Running jobs
Isambard uses the PBS Pro scheduler to manage compute resources and run jobs according to “fairshare” rather than fixed allocations.
The MACS, XCI & A64FX use separate schedulers, jobs must be submitted from the login nodes for the relevant system.
Limits
Users can submit any number of jobs but only two jobs per-user per-queue will run at the same time.
All jobs default to 24 hours walltime, you can set this lower in your job script to increase the chance of your job starting.
Queue configuration
arm - Run on XCI Marvell Thunder X2 nodes
arm-dev - Run interactively on up to 4x XCI Thunder X2 nodes
romeq - Run on MACS 4x AMD Epyc “Rome” 7742 nodes
clxq - Run on MACS 4x Intel Xeon 6230 “Cascade Lake” (CLX) nodes
voltaq - Run on MACS 4x Nvidia Tesla V100 “Volta” GPU nodes
pascalq - Run on MACS 4x dual-card Nvidia Tesla P100 “Pascal” GPU nodes
knlq - Run on MACS 8x Intel Xeon Phi “Knights Landing” 7210 CPU nodes
powerq - Run on MACS 2x IBM Power 9 nodes, each with dual-card Nvidia V100 “Volta” GPUs ←
Queue unavailable, interactive use only, hosts: power-001, power-002
knlq is split into two sets of MCDRAM configuration, nodes 001-004 are in cache memory mode (quad_0) and nodes 005-008 are in flat memory mode (quad_100). These modes can be targeted using the aoe=
PBS attribute.
To see the available queues and their current state:
qstat -q
Batch job
MACS MPI example:
#!/bin/bash
#PBS -q pascalq
#PBS -l select=2
#PBS -l walltime=00:01:00
module load intel-parallel-studio-xe/compilers/64
mpirun hostname
XC50 MPI example:
#!/bin/bash
#PBS -q arm
#PBS -l select=2
#PBS -l walltime=00:01:00
aprun -n 32 hostname
XC50 Multi-threaded (e.g. OpenMP) example.
#!/bin/bash
#PBS -q arm
#PBS -l select=2
#PBS -l walltime=00:01:00
aprun -d 32 hostname
Such a script saved as filename.pbs
file can be submitted to queue using:
qsub filename.pbs
Interactive job
Passing the -I
flag to qsub
allows a compute node to be used interactively.

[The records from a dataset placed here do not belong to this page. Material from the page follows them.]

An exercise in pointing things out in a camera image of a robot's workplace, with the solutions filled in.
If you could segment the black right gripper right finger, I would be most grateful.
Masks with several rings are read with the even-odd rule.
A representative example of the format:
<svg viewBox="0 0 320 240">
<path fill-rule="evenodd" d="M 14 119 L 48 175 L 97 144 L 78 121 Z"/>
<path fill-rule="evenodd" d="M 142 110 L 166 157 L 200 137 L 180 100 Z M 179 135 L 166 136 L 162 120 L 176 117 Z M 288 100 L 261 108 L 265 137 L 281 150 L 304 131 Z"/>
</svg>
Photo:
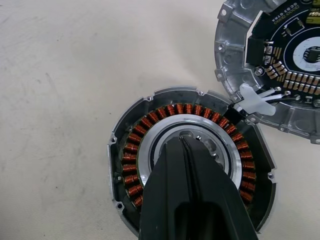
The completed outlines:
<svg viewBox="0 0 320 240">
<path fill-rule="evenodd" d="M 189 193 L 188 240 L 258 240 L 237 187 L 207 148 L 183 138 Z"/>
</svg>

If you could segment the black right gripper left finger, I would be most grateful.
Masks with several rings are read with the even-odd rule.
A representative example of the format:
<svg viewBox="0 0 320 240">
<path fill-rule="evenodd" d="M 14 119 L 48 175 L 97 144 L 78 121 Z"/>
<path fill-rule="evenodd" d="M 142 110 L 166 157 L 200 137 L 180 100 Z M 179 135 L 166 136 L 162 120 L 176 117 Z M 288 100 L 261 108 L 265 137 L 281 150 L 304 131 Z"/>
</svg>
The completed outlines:
<svg viewBox="0 0 320 240">
<path fill-rule="evenodd" d="M 197 168 L 209 159 L 192 137 L 169 140 L 144 186 L 138 240 L 209 240 L 209 214 Z"/>
</svg>

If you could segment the silver motor lid circuit board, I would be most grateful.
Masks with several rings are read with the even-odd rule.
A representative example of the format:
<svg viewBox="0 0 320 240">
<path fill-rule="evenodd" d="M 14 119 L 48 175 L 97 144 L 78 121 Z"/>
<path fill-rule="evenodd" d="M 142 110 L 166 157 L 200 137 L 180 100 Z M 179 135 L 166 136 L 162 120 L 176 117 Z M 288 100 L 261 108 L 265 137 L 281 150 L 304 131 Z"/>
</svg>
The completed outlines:
<svg viewBox="0 0 320 240">
<path fill-rule="evenodd" d="M 225 0 L 214 57 L 250 123 L 320 145 L 320 0 Z"/>
</svg>

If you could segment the silver motor housing copper coils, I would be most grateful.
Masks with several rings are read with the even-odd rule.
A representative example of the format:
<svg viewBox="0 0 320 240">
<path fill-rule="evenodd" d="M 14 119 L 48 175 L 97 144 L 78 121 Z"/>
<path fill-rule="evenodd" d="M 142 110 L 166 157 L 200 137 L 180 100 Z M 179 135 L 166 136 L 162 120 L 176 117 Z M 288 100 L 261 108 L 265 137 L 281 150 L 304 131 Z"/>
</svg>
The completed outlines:
<svg viewBox="0 0 320 240">
<path fill-rule="evenodd" d="M 268 224 L 276 196 L 275 163 L 260 128 L 214 92 L 169 87 L 140 98 L 120 117 L 107 147 L 112 201 L 138 235 L 143 189 L 165 144 L 192 137 L 234 182 L 257 233 Z"/>
</svg>

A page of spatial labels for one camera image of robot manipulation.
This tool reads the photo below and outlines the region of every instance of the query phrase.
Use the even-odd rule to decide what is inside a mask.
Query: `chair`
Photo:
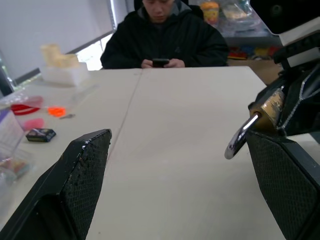
[[[189,0],[181,0],[183,3],[187,4],[194,15],[204,20],[204,12],[201,10],[201,8],[197,5],[189,5]],[[128,18],[129,16],[132,16],[135,12],[137,12],[142,6],[142,0],[134,0],[134,10],[133,12],[130,12],[125,18]]]

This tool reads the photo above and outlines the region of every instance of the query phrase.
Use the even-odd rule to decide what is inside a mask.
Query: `hand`
[[[170,62],[164,65],[165,68],[185,68],[185,62],[180,59],[171,59]]]
[[[154,64],[151,60],[143,60],[141,64],[142,69],[152,69],[154,67]]]

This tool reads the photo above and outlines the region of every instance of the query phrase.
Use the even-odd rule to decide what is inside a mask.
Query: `small black box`
[[[26,135],[26,139],[29,142],[48,143],[55,135],[57,134],[52,129],[34,128]]]

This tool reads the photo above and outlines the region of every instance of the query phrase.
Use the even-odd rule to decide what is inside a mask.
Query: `padlock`
[[[264,133],[275,134],[277,132],[276,127],[285,103],[285,94],[282,90],[281,87],[267,92],[250,108],[250,118],[235,133],[225,150],[226,159],[232,159],[244,146],[247,142],[246,133],[253,126]]]

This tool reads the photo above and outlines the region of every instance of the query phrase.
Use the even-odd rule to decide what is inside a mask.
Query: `table surface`
[[[71,109],[70,113],[76,115],[73,119],[61,120],[49,116],[45,111],[18,117],[21,122],[43,118],[44,127],[53,129],[57,135],[50,143],[32,143],[27,139],[22,140],[19,149],[33,154],[35,167],[23,176],[21,182],[18,181],[15,184],[13,203],[4,223],[14,213],[38,178],[60,158],[71,141],[87,133],[112,129],[110,150],[113,149],[141,73],[141,69],[90,72],[90,82],[97,85],[97,89]]]
[[[91,74],[99,88],[73,109],[75,118],[37,113],[57,136],[48,144],[20,144],[36,167],[17,182],[8,218],[73,139],[110,128],[87,240],[285,239],[259,190],[248,147],[233,160],[224,158],[248,119],[248,104],[265,87],[250,68]]]

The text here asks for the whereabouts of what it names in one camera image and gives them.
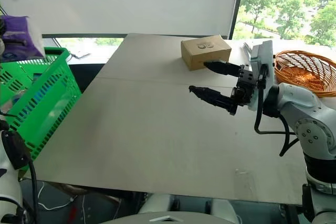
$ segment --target green plastic basket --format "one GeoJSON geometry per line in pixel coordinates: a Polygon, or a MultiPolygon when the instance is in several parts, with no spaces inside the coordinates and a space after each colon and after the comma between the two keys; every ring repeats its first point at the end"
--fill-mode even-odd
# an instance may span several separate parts
{"type": "Polygon", "coordinates": [[[0,103],[27,91],[8,111],[12,130],[20,133],[35,159],[81,93],[66,62],[65,48],[46,47],[46,58],[8,62],[0,67],[0,103]],[[41,76],[33,82],[33,75],[41,76]]]}

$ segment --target purple bag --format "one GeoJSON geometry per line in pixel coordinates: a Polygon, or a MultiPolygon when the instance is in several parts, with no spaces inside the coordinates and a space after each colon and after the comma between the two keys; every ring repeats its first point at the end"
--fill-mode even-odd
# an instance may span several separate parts
{"type": "Polygon", "coordinates": [[[28,17],[1,16],[5,23],[5,51],[0,62],[44,59],[42,35],[28,17]]]}

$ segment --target table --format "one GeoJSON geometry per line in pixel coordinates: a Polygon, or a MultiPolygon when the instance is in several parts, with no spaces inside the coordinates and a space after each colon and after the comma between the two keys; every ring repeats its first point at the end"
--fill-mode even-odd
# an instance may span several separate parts
{"type": "MultiPolygon", "coordinates": [[[[301,204],[305,162],[297,144],[260,136],[256,113],[235,116],[188,92],[230,95],[236,78],[188,71],[186,38],[130,34],[86,89],[34,164],[40,180],[176,195],[301,204]]],[[[247,63],[239,45],[230,62],[247,63]]],[[[261,129],[282,130],[264,118],[261,129]]]]}

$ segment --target orange woven basket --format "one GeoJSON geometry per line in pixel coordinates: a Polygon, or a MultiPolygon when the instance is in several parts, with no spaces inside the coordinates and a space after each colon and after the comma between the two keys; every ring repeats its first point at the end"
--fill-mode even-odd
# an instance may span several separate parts
{"type": "Polygon", "coordinates": [[[282,51],[275,56],[279,83],[303,86],[318,97],[336,97],[336,63],[306,51],[282,51]]]}

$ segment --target small brown box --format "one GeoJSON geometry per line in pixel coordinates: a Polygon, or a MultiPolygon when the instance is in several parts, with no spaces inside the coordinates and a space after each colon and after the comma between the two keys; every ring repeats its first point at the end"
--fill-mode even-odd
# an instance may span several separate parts
{"type": "Polygon", "coordinates": [[[229,61],[231,47],[220,35],[181,41],[182,59],[189,70],[205,68],[204,61],[229,61]]]}

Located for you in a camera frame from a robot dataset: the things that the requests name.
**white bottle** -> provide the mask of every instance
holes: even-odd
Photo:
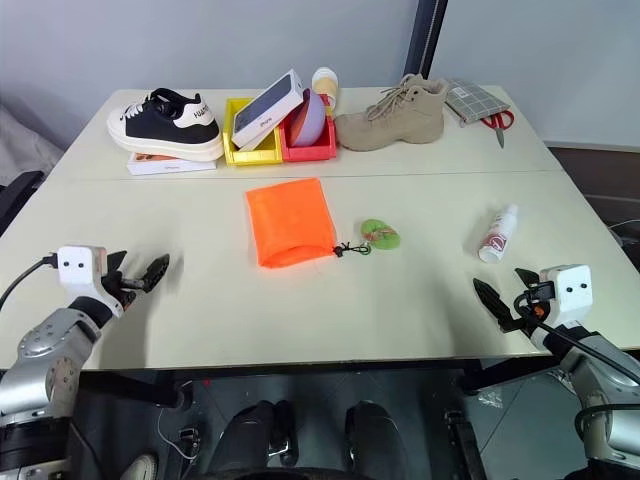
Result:
[[[513,235],[518,224],[518,206],[509,205],[506,210],[499,213],[487,235],[482,241],[482,246],[478,251],[480,259],[487,263],[499,262],[507,248],[507,243]]]

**keychain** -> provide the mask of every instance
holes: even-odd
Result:
[[[400,235],[385,222],[376,219],[369,219],[360,226],[360,233],[364,238],[364,243],[357,247],[352,247],[350,242],[341,243],[333,249],[337,257],[342,257],[344,252],[358,252],[361,255],[369,255],[373,248],[380,250],[393,250],[400,245]]]

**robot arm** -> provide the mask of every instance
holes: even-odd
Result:
[[[522,318],[514,319],[498,293],[474,279],[482,303],[504,332],[522,330],[569,374],[583,407],[576,430],[596,478],[638,478],[640,362],[582,325],[593,303],[589,267],[563,265],[539,276],[516,272],[527,286],[514,303]]]
[[[151,291],[169,264],[164,255],[141,279],[127,280],[117,270],[123,258],[123,252],[108,258],[97,247],[58,250],[60,281],[72,302],[23,337],[0,381],[0,480],[66,478],[80,370],[102,327],[134,301],[135,292],[123,289]]]

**table leg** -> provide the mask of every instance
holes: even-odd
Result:
[[[82,372],[80,387],[168,408],[188,406],[192,401],[189,389],[176,387],[172,376],[158,383],[148,383],[113,372]]]
[[[458,379],[458,385],[464,393],[473,395],[483,388],[534,375],[557,365],[558,360],[553,357],[510,358],[488,368],[466,371]]]

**black chair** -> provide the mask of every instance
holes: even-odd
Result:
[[[40,171],[24,172],[8,186],[0,186],[0,236],[35,193],[43,178],[44,173]]]

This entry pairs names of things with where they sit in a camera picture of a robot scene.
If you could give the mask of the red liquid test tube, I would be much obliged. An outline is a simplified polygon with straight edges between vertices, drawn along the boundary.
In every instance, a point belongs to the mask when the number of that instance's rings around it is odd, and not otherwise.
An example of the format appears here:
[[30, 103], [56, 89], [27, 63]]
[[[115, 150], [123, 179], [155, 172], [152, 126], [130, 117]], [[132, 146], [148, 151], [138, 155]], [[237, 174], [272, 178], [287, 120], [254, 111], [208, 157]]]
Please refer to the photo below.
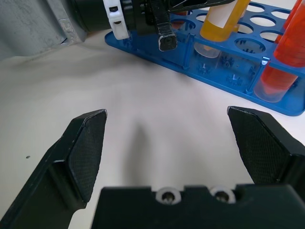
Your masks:
[[[274, 57], [291, 67], [305, 67], [305, 0], [299, 5], [286, 28], [274, 51]], [[279, 102], [297, 78], [297, 75], [268, 64], [254, 87], [254, 93], [264, 101]]]
[[[287, 27], [289, 26], [291, 20], [293, 19], [294, 15], [296, 14], [298, 8], [300, 7], [300, 5], [302, 4], [302, 1], [303, 0], [297, 0], [294, 7], [292, 8], [288, 18], [286, 19], [284, 25], [283, 25], [283, 30], [284, 32], [286, 31]], [[282, 35], [278, 35], [276, 40], [274, 41], [274, 43], [278, 44], [279, 41], [281, 40], [282, 38]]]

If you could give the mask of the blue plastic test tube rack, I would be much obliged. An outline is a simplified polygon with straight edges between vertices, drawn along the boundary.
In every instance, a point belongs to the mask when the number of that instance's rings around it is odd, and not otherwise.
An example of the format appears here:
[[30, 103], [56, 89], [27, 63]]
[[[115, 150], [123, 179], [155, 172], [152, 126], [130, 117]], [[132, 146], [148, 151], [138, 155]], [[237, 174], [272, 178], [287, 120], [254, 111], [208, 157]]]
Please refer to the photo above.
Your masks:
[[[117, 40], [110, 32], [105, 36], [105, 42], [284, 115], [298, 116], [305, 112], [305, 67], [294, 68], [278, 62], [273, 55], [276, 44], [264, 37], [265, 33], [282, 34], [289, 12], [288, 9], [251, 2], [239, 22], [249, 32], [234, 32], [224, 42], [209, 42], [199, 35], [203, 24], [200, 17], [207, 11], [193, 10], [185, 16], [173, 14], [171, 22], [181, 23], [176, 30], [178, 44], [174, 50], [165, 52], [159, 50], [154, 34], [139, 36], [133, 31], [128, 39]], [[266, 102], [253, 92], [267, 64], [298, 75], [276, 103]]]

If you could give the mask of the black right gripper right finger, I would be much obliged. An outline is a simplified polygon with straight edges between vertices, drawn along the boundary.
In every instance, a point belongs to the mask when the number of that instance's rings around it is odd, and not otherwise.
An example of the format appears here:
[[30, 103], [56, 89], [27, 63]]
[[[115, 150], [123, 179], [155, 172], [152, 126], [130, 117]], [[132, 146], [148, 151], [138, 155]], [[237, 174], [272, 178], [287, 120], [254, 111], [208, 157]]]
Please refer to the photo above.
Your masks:
[[289, 184], [305, 201], [305, 146], [269, 113], [229, 106], [240, 157], [255, 184]]

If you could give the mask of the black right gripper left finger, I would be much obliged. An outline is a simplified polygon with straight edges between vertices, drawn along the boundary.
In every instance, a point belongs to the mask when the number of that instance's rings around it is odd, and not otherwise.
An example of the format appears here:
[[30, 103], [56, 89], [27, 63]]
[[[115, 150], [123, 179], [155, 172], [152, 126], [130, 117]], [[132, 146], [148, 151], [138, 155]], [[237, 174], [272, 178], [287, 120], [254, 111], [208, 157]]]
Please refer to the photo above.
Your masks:
[[107, 111], [71, 120], [0, 221], [0, 229], [68, 229], [91, 199], [102, 157]]

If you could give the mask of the yellow liquid test tube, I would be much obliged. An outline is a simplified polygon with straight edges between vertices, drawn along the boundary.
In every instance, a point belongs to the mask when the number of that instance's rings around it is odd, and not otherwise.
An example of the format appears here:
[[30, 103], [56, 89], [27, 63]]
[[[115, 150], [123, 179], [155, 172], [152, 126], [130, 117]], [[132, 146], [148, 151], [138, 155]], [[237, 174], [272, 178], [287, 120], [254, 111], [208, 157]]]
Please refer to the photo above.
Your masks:
[[232, 32], [238, 32], [239, 20], [244, 16], [250, 0], [213, 6], [208, 10], [200, 30], [200, 36], [212, 42], [227, 40]]

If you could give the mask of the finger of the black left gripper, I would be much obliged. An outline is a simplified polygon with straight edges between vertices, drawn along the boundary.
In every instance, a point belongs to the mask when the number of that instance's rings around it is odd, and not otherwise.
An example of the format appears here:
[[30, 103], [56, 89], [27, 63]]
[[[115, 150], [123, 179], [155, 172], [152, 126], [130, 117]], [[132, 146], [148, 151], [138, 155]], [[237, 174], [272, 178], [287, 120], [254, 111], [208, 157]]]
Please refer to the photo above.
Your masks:
[[184, 12], [231, 3], [235, 0], [167, 0], [169, 12]]
[[175, 49], [177, 37], [172, 30], [169, 14], [166, 11], [153, 11], [153, 16], [159, 50], [164, 52]]

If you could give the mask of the grey metal post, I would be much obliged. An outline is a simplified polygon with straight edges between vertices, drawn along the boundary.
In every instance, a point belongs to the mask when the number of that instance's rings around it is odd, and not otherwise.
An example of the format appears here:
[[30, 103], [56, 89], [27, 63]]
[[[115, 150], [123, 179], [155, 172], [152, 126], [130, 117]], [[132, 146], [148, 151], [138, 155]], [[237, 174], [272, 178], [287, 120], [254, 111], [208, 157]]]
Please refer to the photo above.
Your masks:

For example, to request an interactive job on one of the Pascal nodes utilizing 1 GPU and 16 of the 36 available Broadwell CPU cores, use the following command:
qsub -I -q pascalq -l select=1:ncpus=16:ngpus=1
For XCI, compilations can be run on the login nodes xcil00
& xcil01
. Small development jobs can be run in the interactive queue arm-dev
.
Specifying resources
To avoid blocking resources which aren’t being used by your job, it is important to specify the correct amount of resources in your job script.
For example, this command declares that your job will run on a single node and will use one of the two available GPUs. The omission of the ncpus attribute causes it to default to 1, meaning other jobs can enter the system to use any of the remaining 35 Broadwell CPU cores and the unused GPU.
qsub -I -q pascalq -l select=1:ngpus=1
If you request ngpus=2, then any subsequently submitted job requesting a GPU will not run on the same node until a node is freed. Similarly setting ncpus=36 will block any jobs from running.
Usage History
You can see limited amount of job history by using the -x
flag on qstat
, for example
qstat -x -u $USER
qstat -x -f <JOBID>
Isambard job statistics are not currently available in SAFE.